┌──

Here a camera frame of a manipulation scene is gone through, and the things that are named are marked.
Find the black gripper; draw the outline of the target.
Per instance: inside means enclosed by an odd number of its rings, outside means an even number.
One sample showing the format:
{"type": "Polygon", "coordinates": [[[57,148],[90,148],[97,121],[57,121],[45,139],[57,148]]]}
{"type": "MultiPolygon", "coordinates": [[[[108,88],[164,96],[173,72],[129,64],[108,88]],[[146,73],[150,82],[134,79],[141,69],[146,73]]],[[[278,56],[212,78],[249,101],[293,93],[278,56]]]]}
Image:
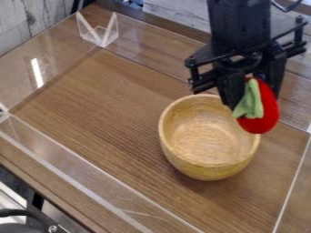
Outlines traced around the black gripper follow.
{"type": "Polygon", "coordinates": [[[278,96],[286,60],[304,52],[301,16],[280,21],[270,9],[286,14],[302,3],[276,0],[206,0],[210,38],[184,60],[197,94],[217,88],[222,104],[234,109],[244,96],[245,75],[254,74],[278,96]]]}

└──

→ Requirement:
Give the data again exactly as written, with all pictures left out.

→ Answer section:
Here a camera frame of a manipulation scene is gone through, and the things that are named are marked.
Find the black gripper; draw the outline of the target.
Per instance: inside means enclosed by an odd number of its rings, outside means an even number.
One sample showing the format:
{"type": "Polygon", "coordinates": [[[57,148],[90,148],[97,121],[57,121],[45,139],[57,148]]]}
{"type": "MultiPolygon", "coordinates": [[[[108,88],[164,96],[173,72],[129,64],[108,88]],[[146,73],[150,82],[134,79],[141,69],[146,73]]],[[[278,56],[212,78],[249,101],[293,93],[278,56]]]]}
Image:
Outlines traced around the black gripper follow.
{"type": "Polygon", "coordinates": [[[278,96],[286,60],[304,52],[301,16],[280,21],[270,9],[286,14],[302,3],[276,0],[206,0],[210,38],[184,60],[197,94],[217,88],[222,104],[234,109],[244,96],[245,75],[254,74],[278,96]]]}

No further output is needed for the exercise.